Since the collapse of Communism there hasn’t been anyone quite like Joanna Klimas

Monochrome Minimalism

  Collection of Joanna Klimas, photo Jacek Poremba, 1998, Courtesy Of Joanna Klimas

Collection of Joanna Klimas, photo Jacek Poremba, 1998, Courtesy Of Joanna Klimas

Since the collapse of Communism there hasn’t been anyone quite like Joanna Klimas. This former therapist had a strong, monochrome style which included heavy women’s suits complete with masculine-looking shirts and asymmetric jackets reminiscent of workers’ uniforms.

Her fashion shows were dominated by masculine flat-heeled shoes. However the key distinguishing feature of Klimas’ work was her cut, which was very much in the spirit of Calvin Klein and Helmut Lang, while her designs were also influenced by the work of Yohji Yamamoto. 
Klimas, a psychology graduate, began her fashion career just after the fall of the Berlin Wall and in 1993, she asked by her friends to rescue her ex-husband’s failing clothing company.  Their new employees initially scoffed at Klimas’ extremely simple and dreary designs, which went against the trend of western luxury found in Dynasty and Beverly Hills 90210. With her boyish haircut, plain jacket and men’s shoes, Klimas was promoting harsh minimalism and extreme functionalism.

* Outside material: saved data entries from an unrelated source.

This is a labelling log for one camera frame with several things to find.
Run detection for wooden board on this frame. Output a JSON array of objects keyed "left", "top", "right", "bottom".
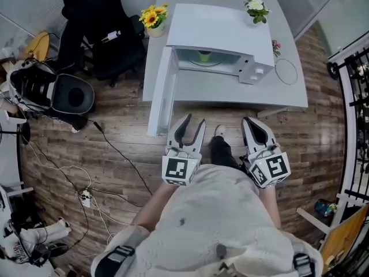
[{"left": 319, "top": 203, "right": 369, "bottom": 274}]

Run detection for white microwave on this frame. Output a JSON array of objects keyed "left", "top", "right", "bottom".
[{"left": 146, "top": 3, "right": 276, "bottom": 138}]

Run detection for white shelf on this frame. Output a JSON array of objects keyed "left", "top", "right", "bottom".
[{"left": 296, "top": 193, "right": 369, "bottom": 242}]

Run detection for teal item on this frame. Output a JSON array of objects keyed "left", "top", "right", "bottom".
[{"left": 314, "top": 198, "right": 338, "bottom": 218}]

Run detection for round yellow table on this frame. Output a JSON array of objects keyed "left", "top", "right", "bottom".
[{"left": 24, "top": 32, "right": 50, "bottom": 63}]

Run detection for white cable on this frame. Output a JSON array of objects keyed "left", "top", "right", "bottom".
[{"left": 27, "top": 140, "right": 93, "bottom": 193}]

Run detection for black office chair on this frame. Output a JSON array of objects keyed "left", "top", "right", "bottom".
[{"left": 57, "top": 0, "right": 146, "bottom": 88}]

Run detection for white power strip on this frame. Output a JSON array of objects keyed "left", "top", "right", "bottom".
[{"left": 80, "top": 189, "right": 92, "bottom": 208}]

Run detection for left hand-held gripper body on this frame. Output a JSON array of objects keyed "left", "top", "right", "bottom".
[{"left": 161, "top": 144, "right": 202, "bottom": 187}]

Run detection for clear round plate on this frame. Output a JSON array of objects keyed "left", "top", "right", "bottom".
[{"left": 274, "top": 58, "right": 298, "bottom": 86}]

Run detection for black grey shoulder strap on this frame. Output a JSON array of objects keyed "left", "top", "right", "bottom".
[
  {"left": 292, "top": 252, "right": 317, "bottom": 277},
  {"left": 95, "top": 245, "right": 136, "bottom": 277}
]

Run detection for white item on chair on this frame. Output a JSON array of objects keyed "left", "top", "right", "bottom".
[{"left": 100, "top": 29, "right": 122, "bottom": 44}]

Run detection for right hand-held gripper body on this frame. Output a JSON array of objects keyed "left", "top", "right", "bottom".
[{"left": 244, "top": 144, "right": 291, "bottom": 189}]

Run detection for black metal railing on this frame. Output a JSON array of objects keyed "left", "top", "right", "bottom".
[{"left": 327, "top": 46, "right": 369, "bottom": 204}]

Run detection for person's black trouser leg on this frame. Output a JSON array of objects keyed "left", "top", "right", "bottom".
[{"left": 209, "top": 136, "right": 246, "bottom": 173}]

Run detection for black open case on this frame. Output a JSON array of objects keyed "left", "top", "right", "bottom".
[{"left": 8, "top": 61, "right": 96, "bottom": 126}]

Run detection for potted sunflowers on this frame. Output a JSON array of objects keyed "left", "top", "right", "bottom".
[{"left": 138, "top": 3, "right": 170, "bottom": 38}]

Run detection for person's white sweater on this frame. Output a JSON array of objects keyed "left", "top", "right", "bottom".
[{"left": 91, "top": 163, "right": 323, "bottom": 277}]

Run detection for white table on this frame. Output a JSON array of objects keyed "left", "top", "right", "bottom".
[{"left": 142, "top": 0, "right": 309, "bottom": 118}]

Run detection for person's left forearm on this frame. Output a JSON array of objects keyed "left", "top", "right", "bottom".
[{"left": 131, "top": 182, "right": 174, "bottom": 233}]

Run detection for potted white flowers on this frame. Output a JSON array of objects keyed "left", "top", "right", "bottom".
[{"left": 243, "top": 0, "right": 272, "bottom": 27}]

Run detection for black cable with adapter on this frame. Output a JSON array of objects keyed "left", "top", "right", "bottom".
[{"left": 88, "top": 119, "right": 153, "bottom": 196}]

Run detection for black floor fan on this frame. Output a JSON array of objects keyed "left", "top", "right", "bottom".
[{"left": 0, "top": 122, "right": 31, "bottom": 145}]

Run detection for person's right forearm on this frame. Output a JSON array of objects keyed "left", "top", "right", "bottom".
[{"left": 258, "top": 186, "right": 282, "bottom": 230}]

  Polish top models Małgorzata Niemen i Ivo Nikić wear Joanna Klimas clothes, 1996

Polish top models Małgorzata Niemen i Ivo Nikić wear Joanna Klimas clothes, 1996


Joanna Klimas’ fashion house was founded in 1995 and within a year she opened her first boutique in central Warsaw. Klimas not only designed her own collections, but also created clothing on commission for the newly launched Elle Magazine, which was struggling to find new local designers. Klimas was the first recipient of an Elle Style Award and the first Polish designer to feature on the Absolut calendar. 

Journey through Poland, 1998


In 1997 Klimas created three clothing lines: Joanna Klimas, Joanna Klimas City and Joanna Klimas Classic. By now she owned several dedicated boutiques and sold her clothing in larger multi-brand stores. The headquarters of her fashion house were located in a historic lace factory, which soon became the trendiest address in Warsaw.
In the 1990s Poland saw a flood of chain stores selling cheap goods from Asia and Africa. Joanna Klimas, whose luxury clothing was made in Poland by Polish dressmakers, refused to compromise on quality or aesthetics, but she was unable to design clothing as cheaply and quickly as the market demanded. She shut up shop in 2001 and began collaborating with the Polish National Opera, creating innovative costumes for Mariusz Treliński’s celebrated production of Tchaikovsky’s Onegin. In 2009 she returned to the catwalk with a fantastic collection which sought new forms and aesthetics. Today, Joanna Klimas’ cosy white-walled atelier is located in the Warsaw district of Muranów.